Be resistant to change. The world is changing, and technology is changing at a faster rate than ever before. As a result, you should understand how you will be immune to this shift. Perhaps it is your high stickiness, your position in an ecosystem, or your customer connection that is your weapon against change. It makes no difference as long as you have sound arguments.
Data and Algorithm
To begin with, according to a survey conducted by the investment company MMC Ventures, many firms that claim to employ AI do not. Don’t attempt to get away with anything here. Due diligence will be performed by VCs, and backtracking is never enjoyable. AI is not required to raise finance. You must have a solid scalable business. You are not an AI firm if you employ Google’s regular off-the-shelf AI. Being a technology or automation product is not inherently worse than being an AI company. It may save you time and effort not to focus on AI if you are not deeply involved in it.
You can still sell yourself as an AI firm if you use off-the-shelf AI in a creative way. Just keep it in marketing rather than the pitch deck.
The algorithm
You don’t have a brilliant algorithm. I’m sorry, but you just do not. Google will outperform whatever you spend a whole year creating. That is exactly how it is. Your algorithm is most likely nothing exceptional.
So, what’s the purpose if Google can do it better?
It’s a difficult one, and you should be prepared for any possible investor to question, “What if Google or another large tech company pursues this market tomorrow?” Digging deep into the verticals might be a viable strategy here. Big tech is strong because it is large, but as a result, it cannot specialise in verticals or specialised markets. This may be your advantage. Consider their off-the-shelf AI. Their vision can detect a chair, but if you ask it what the local brand is, it probably won’t know. When developing your pitch, look for edges like those.
The Data
Data provides a genuine competitive edge. Make it a point to explain to investors how your data differs from that of your rivals. You may obtain data at a reduced cost; it may also be of greater quality or volume.

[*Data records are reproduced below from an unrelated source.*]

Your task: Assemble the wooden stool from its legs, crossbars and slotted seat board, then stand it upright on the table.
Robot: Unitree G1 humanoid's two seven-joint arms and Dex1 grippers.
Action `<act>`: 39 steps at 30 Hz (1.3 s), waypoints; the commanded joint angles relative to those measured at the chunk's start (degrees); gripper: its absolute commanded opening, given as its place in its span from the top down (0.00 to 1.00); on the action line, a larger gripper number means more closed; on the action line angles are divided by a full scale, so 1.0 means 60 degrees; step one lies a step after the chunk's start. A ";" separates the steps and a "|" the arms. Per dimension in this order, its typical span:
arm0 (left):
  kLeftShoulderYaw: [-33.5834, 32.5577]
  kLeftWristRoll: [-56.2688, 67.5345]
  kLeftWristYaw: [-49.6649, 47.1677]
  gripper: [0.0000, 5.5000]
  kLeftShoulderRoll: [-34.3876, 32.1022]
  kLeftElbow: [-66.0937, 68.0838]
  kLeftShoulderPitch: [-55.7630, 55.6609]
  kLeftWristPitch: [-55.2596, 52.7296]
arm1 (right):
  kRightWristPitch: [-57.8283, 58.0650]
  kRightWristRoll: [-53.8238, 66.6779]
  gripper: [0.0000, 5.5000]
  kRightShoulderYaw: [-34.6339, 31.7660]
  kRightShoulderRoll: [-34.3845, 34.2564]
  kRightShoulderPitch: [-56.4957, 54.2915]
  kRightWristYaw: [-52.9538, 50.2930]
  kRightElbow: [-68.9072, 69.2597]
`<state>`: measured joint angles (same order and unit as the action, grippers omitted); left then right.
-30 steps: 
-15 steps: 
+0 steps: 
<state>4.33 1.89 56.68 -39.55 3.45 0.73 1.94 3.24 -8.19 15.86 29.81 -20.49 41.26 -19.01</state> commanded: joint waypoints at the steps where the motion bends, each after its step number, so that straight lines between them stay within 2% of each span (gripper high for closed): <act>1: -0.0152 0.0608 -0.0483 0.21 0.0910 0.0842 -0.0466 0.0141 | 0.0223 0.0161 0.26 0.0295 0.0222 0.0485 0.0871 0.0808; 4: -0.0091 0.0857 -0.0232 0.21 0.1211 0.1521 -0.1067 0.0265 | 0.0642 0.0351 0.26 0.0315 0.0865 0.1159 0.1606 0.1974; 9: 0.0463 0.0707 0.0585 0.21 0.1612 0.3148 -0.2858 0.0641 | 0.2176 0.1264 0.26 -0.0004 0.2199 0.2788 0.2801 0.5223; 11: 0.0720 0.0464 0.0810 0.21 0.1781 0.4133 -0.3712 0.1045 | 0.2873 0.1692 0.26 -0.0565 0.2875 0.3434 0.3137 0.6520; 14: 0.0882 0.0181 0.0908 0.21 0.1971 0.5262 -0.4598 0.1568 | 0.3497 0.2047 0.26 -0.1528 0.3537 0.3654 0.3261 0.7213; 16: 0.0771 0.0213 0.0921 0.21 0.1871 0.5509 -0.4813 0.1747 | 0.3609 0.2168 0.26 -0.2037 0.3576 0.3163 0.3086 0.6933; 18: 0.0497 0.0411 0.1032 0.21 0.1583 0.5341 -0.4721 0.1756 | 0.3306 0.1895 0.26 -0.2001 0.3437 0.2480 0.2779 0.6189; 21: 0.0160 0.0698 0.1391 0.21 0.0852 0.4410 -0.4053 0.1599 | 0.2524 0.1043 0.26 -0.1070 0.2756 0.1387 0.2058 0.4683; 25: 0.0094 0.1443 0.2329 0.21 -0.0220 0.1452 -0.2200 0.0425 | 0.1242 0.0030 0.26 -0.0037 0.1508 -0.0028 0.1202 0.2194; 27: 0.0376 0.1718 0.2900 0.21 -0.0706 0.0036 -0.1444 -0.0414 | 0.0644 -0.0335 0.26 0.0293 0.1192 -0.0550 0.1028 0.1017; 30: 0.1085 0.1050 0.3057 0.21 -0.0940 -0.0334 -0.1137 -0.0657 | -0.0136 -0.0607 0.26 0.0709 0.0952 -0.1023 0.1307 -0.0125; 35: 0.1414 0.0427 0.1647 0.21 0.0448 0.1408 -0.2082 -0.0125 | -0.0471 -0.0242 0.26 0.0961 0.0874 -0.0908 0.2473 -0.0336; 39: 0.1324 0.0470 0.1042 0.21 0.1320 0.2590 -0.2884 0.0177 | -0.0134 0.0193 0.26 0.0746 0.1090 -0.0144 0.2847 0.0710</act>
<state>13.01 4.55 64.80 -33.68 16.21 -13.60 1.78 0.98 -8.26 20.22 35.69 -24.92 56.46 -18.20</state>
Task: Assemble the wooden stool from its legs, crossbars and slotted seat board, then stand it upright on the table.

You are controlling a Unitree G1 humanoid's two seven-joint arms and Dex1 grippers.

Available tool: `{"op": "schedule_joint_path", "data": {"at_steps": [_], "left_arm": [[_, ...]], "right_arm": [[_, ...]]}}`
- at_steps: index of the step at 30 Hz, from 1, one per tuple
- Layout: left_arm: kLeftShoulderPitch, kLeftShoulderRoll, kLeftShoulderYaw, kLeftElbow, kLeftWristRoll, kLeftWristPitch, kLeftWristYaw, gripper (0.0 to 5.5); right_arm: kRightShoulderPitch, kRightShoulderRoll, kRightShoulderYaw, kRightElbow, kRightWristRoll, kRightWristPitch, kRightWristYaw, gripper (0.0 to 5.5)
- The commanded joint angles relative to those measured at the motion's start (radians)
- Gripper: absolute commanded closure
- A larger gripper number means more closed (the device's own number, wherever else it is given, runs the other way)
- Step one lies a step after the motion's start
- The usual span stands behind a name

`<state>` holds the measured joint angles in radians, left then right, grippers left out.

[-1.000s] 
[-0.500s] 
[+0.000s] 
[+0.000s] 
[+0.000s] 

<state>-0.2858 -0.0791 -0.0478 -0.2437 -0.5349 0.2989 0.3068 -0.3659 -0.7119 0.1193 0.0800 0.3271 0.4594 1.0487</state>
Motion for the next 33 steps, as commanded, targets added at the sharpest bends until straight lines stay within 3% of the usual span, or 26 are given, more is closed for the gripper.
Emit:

Many AI firms are taken aback by the cost of maintaining the data flow to the AI. Because it is the lifeblood of artificial intelligence, it cannot be turned off. Make sure you can demonstrate a high level of cash efficiency here. Simply keeping their AI alive might cause your competition to run out of money.
If you haven’t heard of it, active learning is a machine learning approach that can assist you in this situation.
Scaling
One challenge that arises is how to scale products when entering new markets. Do you need to make a lot of changes or collect a lot of new data in order for the product to function in different nations or verticals?
Yes, scalability is critical. You must grow your product in order to transform your firm from a small to a large corporation.